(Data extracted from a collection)
________________________________________

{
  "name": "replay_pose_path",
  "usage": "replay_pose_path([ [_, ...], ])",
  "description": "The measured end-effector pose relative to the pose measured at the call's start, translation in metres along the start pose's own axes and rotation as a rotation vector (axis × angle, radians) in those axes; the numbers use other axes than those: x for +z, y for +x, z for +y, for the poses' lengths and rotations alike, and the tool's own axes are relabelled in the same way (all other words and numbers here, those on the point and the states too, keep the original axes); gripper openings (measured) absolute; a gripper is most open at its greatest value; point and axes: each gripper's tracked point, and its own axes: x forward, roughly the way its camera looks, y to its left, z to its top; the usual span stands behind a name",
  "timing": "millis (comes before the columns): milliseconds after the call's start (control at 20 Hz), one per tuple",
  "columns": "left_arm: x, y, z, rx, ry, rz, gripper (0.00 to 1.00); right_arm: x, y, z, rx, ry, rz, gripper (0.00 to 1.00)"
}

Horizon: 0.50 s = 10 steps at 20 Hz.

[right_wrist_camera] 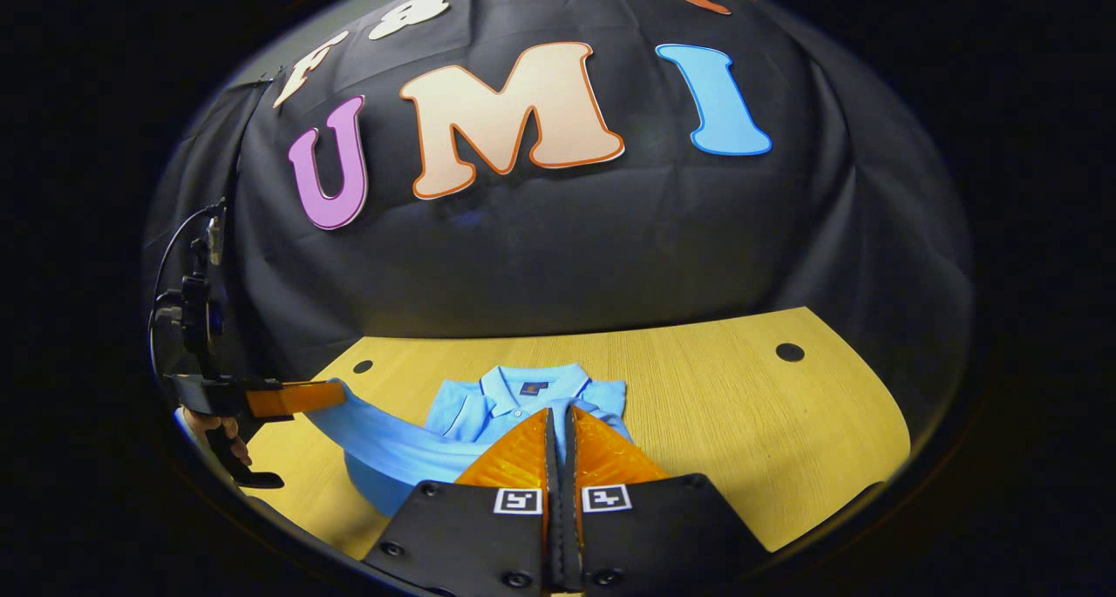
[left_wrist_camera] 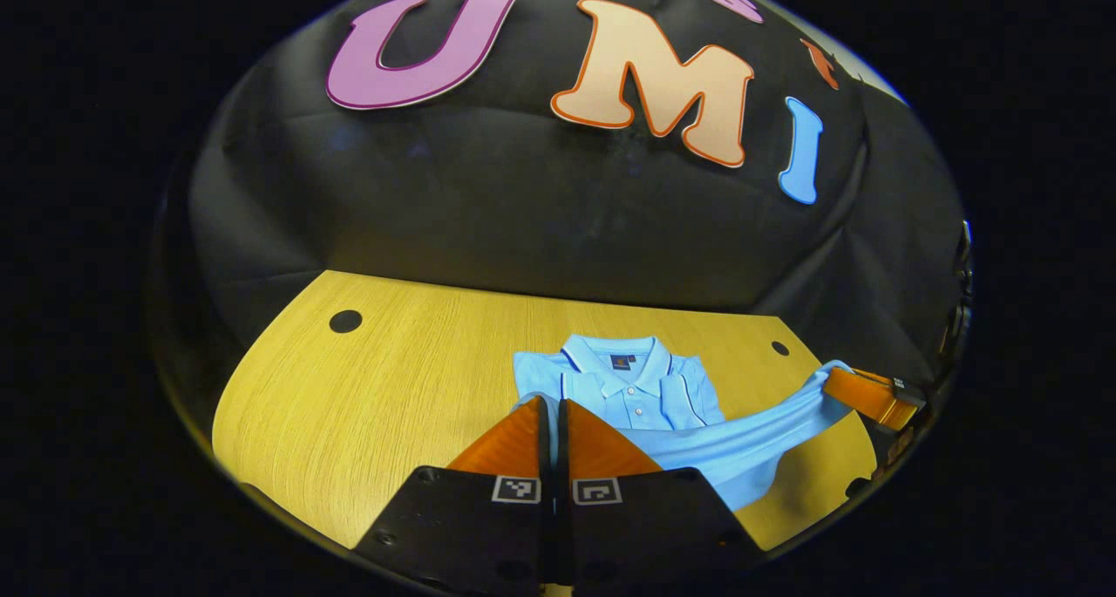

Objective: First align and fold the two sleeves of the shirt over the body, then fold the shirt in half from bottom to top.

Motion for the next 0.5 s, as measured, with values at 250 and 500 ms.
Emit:
replay_pose_path([
  [250,0.023,0.056,0.01,-0.004,0.019,-0.02,0.0,0.011,0.064,-0.016,-0.052,0.023,-0.013,0.02],
  [500,0.019,0.113,0.02,-0.013,0.01,-0.012,0.0,-0.002,0.133,-0.036,-0.121,0.008,0.013,0.02],
])
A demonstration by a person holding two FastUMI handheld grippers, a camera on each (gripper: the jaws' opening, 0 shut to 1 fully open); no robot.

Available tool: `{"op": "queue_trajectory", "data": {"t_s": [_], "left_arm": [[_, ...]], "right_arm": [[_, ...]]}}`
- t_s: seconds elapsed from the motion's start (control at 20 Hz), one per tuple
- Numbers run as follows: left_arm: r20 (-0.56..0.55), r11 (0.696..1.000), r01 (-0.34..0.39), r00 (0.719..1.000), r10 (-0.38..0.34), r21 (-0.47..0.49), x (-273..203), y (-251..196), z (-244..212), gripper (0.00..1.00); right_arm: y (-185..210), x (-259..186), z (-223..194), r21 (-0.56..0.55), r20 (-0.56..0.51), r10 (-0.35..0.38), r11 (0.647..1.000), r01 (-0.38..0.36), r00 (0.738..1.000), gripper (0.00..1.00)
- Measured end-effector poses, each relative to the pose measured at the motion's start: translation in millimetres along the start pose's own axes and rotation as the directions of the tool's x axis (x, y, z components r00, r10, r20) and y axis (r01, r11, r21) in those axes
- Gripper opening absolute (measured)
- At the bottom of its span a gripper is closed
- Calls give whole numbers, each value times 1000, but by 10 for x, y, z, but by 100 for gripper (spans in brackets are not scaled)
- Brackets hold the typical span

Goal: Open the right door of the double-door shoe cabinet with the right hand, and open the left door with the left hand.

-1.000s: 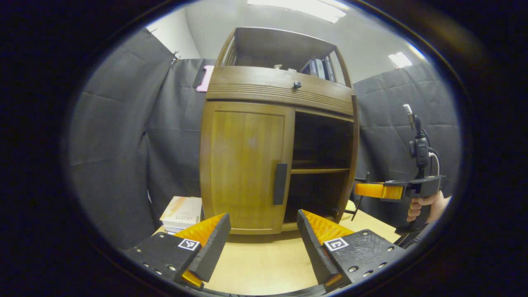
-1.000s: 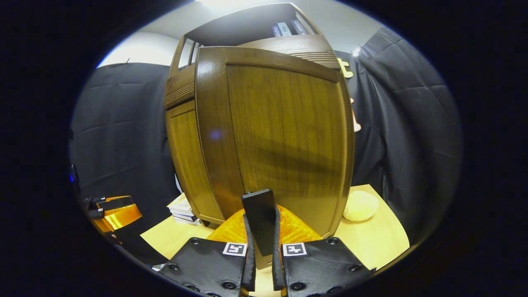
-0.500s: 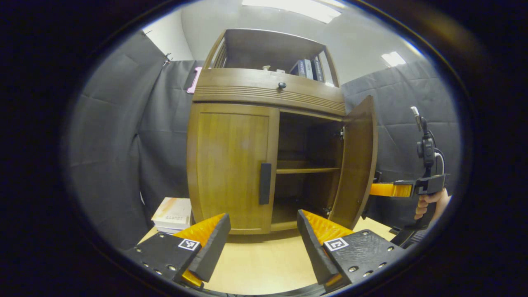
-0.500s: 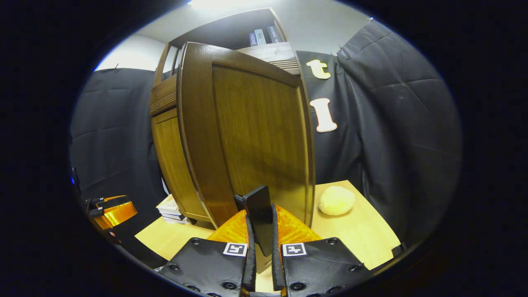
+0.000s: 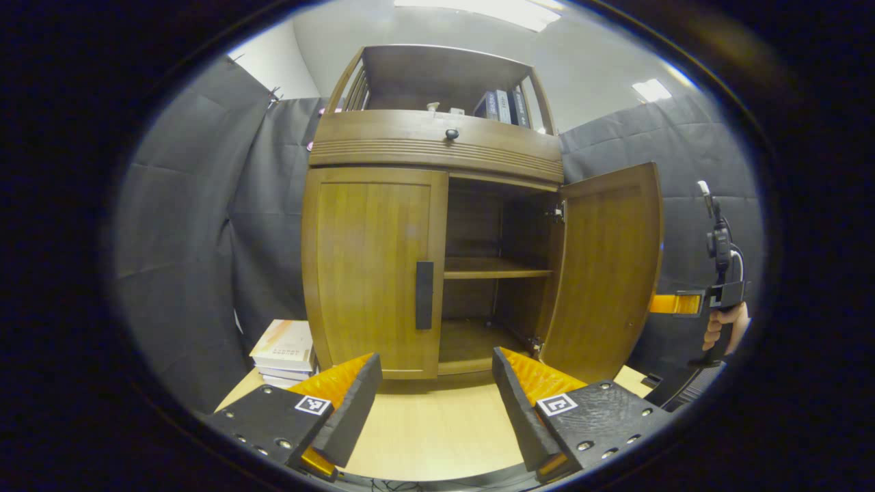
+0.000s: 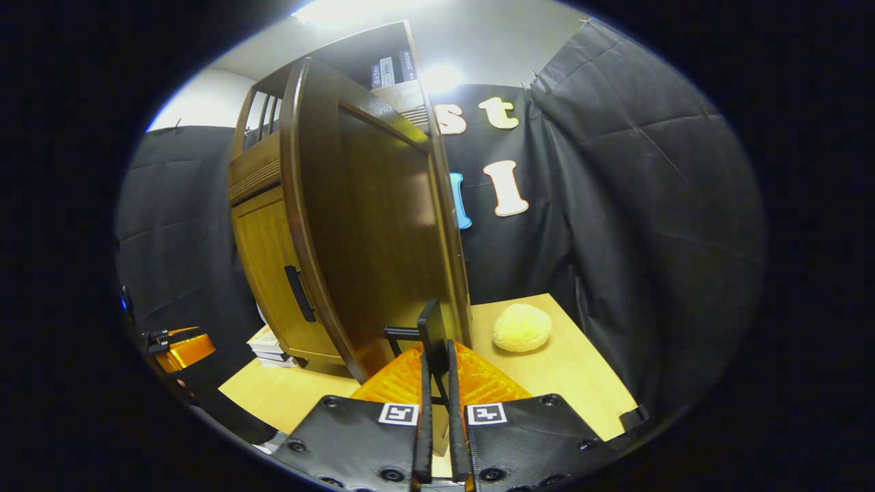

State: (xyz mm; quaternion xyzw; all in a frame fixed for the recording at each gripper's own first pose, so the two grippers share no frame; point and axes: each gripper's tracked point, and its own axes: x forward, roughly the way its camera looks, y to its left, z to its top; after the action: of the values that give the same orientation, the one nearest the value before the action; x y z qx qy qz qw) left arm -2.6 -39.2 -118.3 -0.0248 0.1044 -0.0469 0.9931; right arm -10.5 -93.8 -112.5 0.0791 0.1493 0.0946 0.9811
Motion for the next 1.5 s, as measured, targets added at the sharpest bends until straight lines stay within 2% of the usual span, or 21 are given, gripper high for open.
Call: {"op": "queue_trajectory", "data": {"t_s": [0.05, 0.1, 0.2, 0.25, 0.35, 0.4, 0.55, 0.75, 0.9, 1.05, 1.15, 1.25, 1.3, 1.35, 1.5], "left_arm": [[-12, 1000, -10, 1000, 10, -7, -36, -98, 8, 90], [-19, 1000, -18, 1000, 18, -19, -62, -182, 43, 90], [-27, 999, -23, 999, 22, -45, -111, -370, 163, 90], [-23, 998, -26, 999, 25, -48, -139, -443, 230, 90], [-10, 999, -48, 999, 48, -18, -222, -509, 369, 90], [-6, 998, -67, 998, 67, 2, -269, -519, 412, 96], [-16, 992, -121, 992, 122, 16, -405, -543, 360, 95], [-17, 994, -107, 994, 107, 1, -558, -583, 293, 90], [8, 996, -79, 997, 79, 41, -629, -448, 357, 90], [34, 997, -47, 998, 44, 69, -663, -209, 380, 90], [45, 997, -33, 999, 30, 74, -679, -2, 394, 90], [63, 997, -18, 998, 14, 70, -690, 208, 419, 90], [69, 997, -15, 998, 10, 69, -692, 324, 430, 90], [73, 998, -13, 997, 8, 67, -716, 446, 421, 90], [76, 999, -3, 997, -1, 50, -740, 768, 411, 90]], "right_arm": [[-96, -12, -10, -7, -6, 8, 1000, -8, 1000, 2], [-181, -26, 11, 4, -12, 17, 1000, -17, 1000, 10], [-300, -65, 69, 36, -7, 40, 999, -39, 999, 10], [-284, -90, 88, 46, 1, 74, 996, -74, 997, 10], [-285, -107, 54, 47, 7, 106, 993, -106, 994, 10], [-297, -121, 33, 46, 5, 115, 992, -115, 993, 10], [-299, -204, 2, 67, -4, 138, 988, -137, 990, 10], [-392, -520, -109, 34, -52, 111, 993, -110, 992, 10], [-380, -796, -3, -1, -44, 45, 999, -45, 998, 10], [-204, -970, 198, -37, 27, -52, 998, 53, 998, 10], [56, -1058, 330, -41, 81, -81, 996, 85, 993, 10], [407, -1111, 385, -44, 105, -52, 997, 56, 993, 10], [554, -1114, 383, -40, 107, -37, 998, 42, 994, 2], [694, -1097, 408, -35, 116, -33, 999, 38, 993, 10], [1052, -986, 495, -47, 152, -44, 998, 51, 987, 10]]}}
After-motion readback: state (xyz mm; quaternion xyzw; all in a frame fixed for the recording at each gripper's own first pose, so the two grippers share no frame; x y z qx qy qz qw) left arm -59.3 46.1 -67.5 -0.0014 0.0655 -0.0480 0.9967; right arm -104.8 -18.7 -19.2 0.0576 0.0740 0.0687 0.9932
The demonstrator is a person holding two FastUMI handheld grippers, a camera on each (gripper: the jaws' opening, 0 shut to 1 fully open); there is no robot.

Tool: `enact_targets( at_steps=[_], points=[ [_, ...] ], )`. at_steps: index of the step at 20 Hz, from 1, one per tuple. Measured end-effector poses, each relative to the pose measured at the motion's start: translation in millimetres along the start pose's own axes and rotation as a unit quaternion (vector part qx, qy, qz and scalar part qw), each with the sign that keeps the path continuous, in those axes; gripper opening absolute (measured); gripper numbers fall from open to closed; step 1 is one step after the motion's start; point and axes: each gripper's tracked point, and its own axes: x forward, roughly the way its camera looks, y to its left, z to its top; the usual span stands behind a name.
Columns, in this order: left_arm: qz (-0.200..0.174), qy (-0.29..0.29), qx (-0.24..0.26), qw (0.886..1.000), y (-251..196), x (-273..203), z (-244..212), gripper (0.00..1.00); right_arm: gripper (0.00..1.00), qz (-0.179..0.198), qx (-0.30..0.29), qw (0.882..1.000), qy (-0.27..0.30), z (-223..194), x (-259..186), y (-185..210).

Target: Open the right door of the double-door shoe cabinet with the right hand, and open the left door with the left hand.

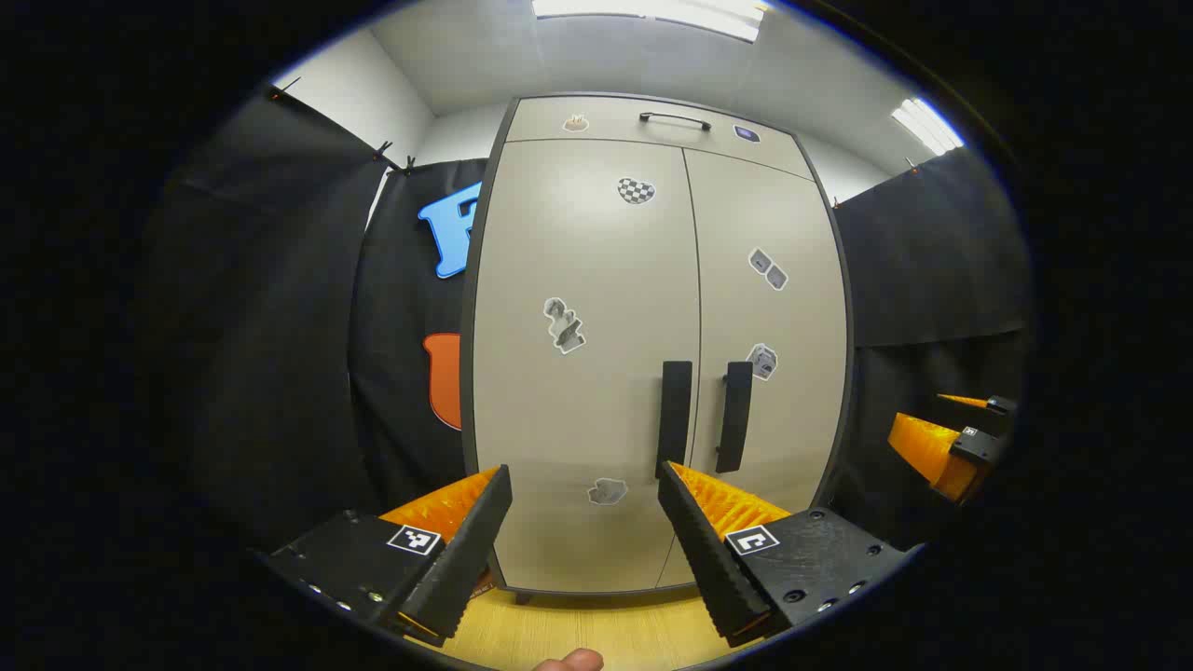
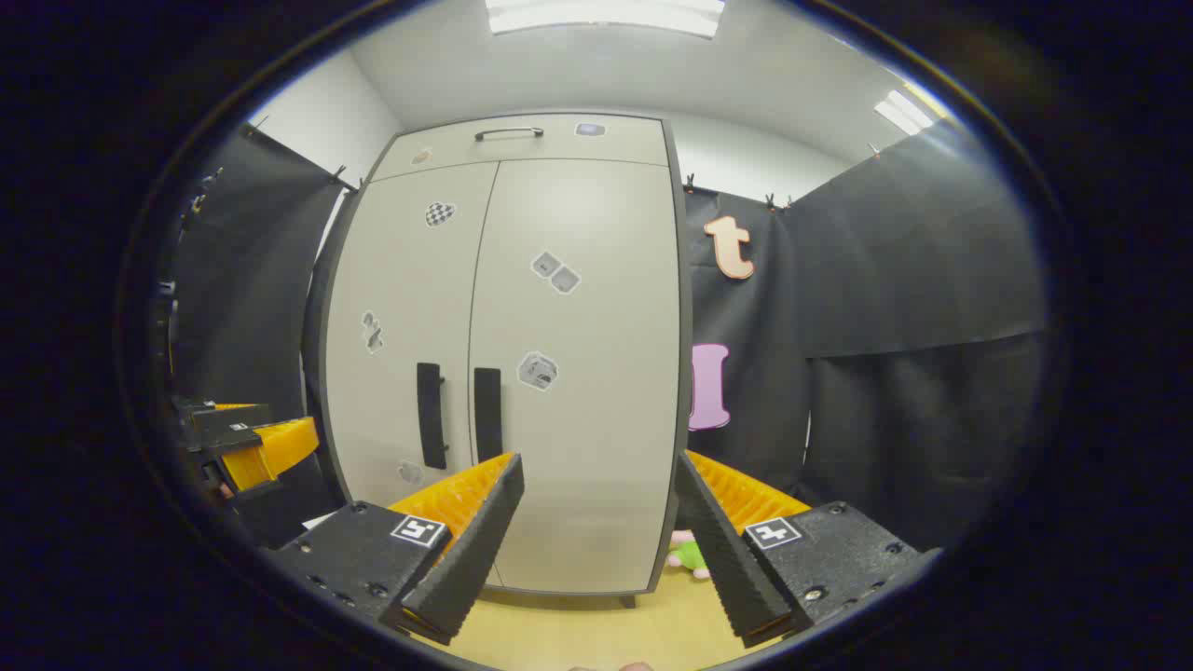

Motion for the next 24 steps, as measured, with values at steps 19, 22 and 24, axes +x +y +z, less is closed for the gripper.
enact_targets(
  at_steps=[19,22,24],
  points=[
    [-0.013,-0.001,-0.008,1.0,1.6,0.3,-6.3,0.95,1.0,0.003,0.003,1.0,0.022,-19.2,36.8,18.5],
    [-0.017,0.004,-0.008,1.0,0.4,-0.6,-10.9,0.95,1.0,0.022,0.008,0.999,0.025,-17.0,58.5,36.7],
    [-0.016,0.006,-0.001,1.0,1.8,-2.0,-11.8,0.95,1.0,0.037,0.017,0.999,0.025,-13.8,73.4,51.0]
  ],
)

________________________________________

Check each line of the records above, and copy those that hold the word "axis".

  "description": "The measured end-effector pose relative to the pose measured at the call's start, translation in metres along the start pose's own axes and rotation as a rotation vector (axis × angle, radians) in those axes; the numbers use other axes than those: x for +z, y for +x, z for +y, for the poses' lengths and rotations alike, and the tool's own axes are relabelled in the same way (all other words and numbers here, those on the point and the states too, keep the original axes); gripper openings (measured) absolute; a gripper is most open at its greatest value; point and axes: each gripper's tracked point, and its own axes: x forward, roughly the way its camera looks, y to its left, z to its top; the usual span stands behind a name",
- Measured end-effector poses, each relative to the pose measured at the motion's start: translation in millimetres along the start pose's own axes and rotation as the directions of the tool's x axis (x, y, z components r00, r10, r20) and y axis (r01, r11, r21) in those axes

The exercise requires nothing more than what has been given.